No Country for Old Men

“Get away a curiosity! If the rules that you have followed have actually brought you to this point, what those rules served to?”

In the most merciless Texas three sinister individuals fight for getting a handbag full of money.

The first one is a serial insane and inhuman killer, the second a professional engaged by the organized crime to stop the first. There is then Llewelyn Moss, the protagonist, a hard man ended by casual circumstances in stories that do not concern him.

To contour an old sheriff, true soul of the film, tired of the cruelty of the world. It will be him through reflections on the generational differences, on the old age and on the good and the evil, to give a key of deeper reading to the thriller.

The characters are delineated in a perfect way, but only from the point of view of their personality.

Their essence is immediately perceived by the spectator, but some empty spaces stay in their stories, in tendency with a film that leaves more than a question standby.

The four creates a climax from the most merciless to the most human on which the filmmaker plays a lot.

Between them there is a clean discrepancy that is found even among the most similar characters, both in ideological and practical terms.

The killer’s actions in particular way are contrasted to the reflections of the old sheriff. He himself (the sheriff) in an initial scene suggests: ” He has seen what I have seen, and it has impressed me.” The reaction has evidently been different and it has brought to the construction of two opposite psychological profiles but derived by the same evil. It is as if they were two sides of the same coin.
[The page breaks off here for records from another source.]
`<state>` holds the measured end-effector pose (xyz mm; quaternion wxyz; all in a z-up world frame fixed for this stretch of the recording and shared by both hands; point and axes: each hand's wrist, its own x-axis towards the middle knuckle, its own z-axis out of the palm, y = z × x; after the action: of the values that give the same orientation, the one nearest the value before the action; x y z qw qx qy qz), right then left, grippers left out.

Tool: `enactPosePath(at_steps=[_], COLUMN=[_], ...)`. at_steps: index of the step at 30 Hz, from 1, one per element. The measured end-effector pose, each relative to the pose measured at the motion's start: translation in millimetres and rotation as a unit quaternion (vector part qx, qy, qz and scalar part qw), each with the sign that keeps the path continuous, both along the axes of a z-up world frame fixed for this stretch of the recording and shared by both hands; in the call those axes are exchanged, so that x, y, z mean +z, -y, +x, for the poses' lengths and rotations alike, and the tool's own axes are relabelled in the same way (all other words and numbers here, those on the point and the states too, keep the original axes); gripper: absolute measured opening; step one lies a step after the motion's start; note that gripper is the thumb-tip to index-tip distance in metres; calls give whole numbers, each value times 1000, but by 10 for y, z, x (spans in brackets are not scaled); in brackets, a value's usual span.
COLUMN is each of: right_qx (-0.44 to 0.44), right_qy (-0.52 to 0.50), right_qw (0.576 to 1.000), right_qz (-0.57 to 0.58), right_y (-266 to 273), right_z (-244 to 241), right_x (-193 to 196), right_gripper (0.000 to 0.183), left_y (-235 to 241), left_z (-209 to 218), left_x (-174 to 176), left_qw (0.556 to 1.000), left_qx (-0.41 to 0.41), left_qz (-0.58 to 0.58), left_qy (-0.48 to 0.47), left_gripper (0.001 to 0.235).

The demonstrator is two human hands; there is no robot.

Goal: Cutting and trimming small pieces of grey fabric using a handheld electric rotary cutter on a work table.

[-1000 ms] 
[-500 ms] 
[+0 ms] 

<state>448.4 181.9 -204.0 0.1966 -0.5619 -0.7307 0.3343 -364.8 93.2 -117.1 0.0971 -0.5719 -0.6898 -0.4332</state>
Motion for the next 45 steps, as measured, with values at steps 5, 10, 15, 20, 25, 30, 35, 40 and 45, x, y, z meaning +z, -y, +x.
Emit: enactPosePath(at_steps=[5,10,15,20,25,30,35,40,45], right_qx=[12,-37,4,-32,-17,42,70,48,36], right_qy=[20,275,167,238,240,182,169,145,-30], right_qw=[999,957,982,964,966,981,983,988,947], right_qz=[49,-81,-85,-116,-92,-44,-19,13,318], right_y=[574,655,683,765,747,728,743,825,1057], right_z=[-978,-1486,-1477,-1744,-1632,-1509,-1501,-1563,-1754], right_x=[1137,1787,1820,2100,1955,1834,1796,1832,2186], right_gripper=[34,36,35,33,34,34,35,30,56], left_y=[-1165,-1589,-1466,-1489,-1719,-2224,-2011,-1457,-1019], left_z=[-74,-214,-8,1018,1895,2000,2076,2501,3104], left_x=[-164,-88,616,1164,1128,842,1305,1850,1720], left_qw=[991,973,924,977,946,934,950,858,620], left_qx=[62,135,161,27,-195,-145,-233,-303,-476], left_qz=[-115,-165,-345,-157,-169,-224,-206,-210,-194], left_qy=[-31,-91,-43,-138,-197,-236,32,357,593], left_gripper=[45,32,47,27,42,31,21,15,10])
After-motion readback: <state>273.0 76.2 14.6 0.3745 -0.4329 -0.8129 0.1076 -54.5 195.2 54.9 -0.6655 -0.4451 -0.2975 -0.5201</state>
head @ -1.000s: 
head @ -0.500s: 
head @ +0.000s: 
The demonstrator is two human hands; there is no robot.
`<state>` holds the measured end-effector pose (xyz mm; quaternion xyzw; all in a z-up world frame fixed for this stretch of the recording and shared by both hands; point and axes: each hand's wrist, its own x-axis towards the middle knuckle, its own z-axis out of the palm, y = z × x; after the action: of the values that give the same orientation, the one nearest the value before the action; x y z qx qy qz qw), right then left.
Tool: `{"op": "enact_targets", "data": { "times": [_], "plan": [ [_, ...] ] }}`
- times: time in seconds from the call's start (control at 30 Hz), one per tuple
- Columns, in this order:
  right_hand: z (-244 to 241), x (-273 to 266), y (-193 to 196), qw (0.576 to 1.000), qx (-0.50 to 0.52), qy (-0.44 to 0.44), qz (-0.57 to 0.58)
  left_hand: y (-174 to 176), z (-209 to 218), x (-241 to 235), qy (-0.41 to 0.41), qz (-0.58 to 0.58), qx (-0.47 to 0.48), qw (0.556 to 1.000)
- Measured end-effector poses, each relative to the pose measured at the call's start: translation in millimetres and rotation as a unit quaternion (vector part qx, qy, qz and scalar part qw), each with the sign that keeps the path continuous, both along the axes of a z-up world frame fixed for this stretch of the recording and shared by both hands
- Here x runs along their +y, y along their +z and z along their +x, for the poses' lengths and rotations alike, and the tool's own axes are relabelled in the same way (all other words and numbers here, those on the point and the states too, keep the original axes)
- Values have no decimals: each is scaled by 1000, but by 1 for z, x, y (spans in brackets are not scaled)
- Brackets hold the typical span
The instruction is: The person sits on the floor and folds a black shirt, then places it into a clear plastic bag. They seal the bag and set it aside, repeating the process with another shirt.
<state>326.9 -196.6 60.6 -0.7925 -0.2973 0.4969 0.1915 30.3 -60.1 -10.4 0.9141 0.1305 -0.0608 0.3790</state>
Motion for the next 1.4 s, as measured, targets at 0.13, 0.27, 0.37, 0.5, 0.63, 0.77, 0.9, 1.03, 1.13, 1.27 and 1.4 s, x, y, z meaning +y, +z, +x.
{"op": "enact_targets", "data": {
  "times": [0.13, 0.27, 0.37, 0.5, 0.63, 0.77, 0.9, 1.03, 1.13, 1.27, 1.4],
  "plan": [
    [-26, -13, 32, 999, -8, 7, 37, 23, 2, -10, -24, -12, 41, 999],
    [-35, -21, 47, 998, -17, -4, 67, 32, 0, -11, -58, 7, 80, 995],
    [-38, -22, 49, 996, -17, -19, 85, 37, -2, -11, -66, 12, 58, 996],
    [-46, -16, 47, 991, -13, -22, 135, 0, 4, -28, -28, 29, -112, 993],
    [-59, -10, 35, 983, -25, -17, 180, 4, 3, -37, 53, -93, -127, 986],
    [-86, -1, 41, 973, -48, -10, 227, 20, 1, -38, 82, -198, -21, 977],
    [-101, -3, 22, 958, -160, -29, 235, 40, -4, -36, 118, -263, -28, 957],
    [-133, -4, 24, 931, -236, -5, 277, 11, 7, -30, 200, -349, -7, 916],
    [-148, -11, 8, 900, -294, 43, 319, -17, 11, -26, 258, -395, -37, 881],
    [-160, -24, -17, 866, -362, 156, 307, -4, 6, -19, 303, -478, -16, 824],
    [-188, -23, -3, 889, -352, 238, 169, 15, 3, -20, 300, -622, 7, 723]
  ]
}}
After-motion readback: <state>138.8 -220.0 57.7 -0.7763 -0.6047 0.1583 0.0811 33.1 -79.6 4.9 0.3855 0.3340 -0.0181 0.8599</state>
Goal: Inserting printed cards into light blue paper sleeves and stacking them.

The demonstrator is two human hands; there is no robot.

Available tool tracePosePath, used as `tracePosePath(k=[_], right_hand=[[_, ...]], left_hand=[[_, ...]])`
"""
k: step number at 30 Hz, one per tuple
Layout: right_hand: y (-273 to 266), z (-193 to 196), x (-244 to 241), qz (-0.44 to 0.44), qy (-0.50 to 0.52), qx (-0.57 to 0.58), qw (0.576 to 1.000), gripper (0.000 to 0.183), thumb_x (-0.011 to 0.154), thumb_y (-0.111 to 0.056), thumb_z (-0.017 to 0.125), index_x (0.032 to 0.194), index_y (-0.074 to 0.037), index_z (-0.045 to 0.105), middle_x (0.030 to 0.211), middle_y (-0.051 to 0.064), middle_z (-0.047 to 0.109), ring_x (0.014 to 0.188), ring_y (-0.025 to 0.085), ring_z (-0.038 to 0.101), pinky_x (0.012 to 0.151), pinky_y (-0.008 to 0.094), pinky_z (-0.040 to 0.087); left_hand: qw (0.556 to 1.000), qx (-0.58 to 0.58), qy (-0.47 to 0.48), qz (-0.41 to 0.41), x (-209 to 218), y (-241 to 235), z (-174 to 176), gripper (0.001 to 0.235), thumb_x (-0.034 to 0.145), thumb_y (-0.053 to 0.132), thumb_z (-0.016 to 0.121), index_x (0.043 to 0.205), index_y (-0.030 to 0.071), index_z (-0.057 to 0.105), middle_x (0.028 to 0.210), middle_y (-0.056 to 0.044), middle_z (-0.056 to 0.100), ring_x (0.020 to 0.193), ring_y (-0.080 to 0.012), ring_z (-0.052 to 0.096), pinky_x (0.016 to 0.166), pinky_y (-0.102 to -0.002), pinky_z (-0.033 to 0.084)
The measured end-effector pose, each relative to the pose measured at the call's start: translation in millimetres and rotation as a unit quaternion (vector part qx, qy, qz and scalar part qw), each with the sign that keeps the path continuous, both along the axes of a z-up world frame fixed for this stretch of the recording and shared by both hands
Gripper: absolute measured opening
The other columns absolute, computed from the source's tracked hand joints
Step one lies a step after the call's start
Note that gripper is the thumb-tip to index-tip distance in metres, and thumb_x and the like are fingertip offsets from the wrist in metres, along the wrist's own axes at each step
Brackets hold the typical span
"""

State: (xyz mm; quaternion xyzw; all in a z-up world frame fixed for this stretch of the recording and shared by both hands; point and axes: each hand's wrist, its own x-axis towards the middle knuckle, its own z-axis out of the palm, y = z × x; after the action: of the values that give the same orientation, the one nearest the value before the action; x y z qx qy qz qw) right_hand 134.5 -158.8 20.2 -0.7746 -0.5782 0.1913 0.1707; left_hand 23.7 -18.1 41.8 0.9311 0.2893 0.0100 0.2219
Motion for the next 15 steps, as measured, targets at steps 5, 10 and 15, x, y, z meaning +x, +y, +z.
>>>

The tone of the film is dark and chaotic, relieved from the raw goodness of the sheriff and from the numerous comic scenes with his deputy, of whom mock is made.

The plot, simple and straight in some passages, and the absent of soundtrack, exalt the superb photography and the power of the dialogues, often hermetic and without a particular logic, but surely of impact.

The only thing that the locations, in the desert first, and on the border with Mexico after, and the shortage of secondary characters do is to go in this direction and to add further pathos to the opera.

The final product is a film of pure aesthetics in which the masterful interpretations of actors are highlighted, as the Academy Award to Javier Bardem confirms.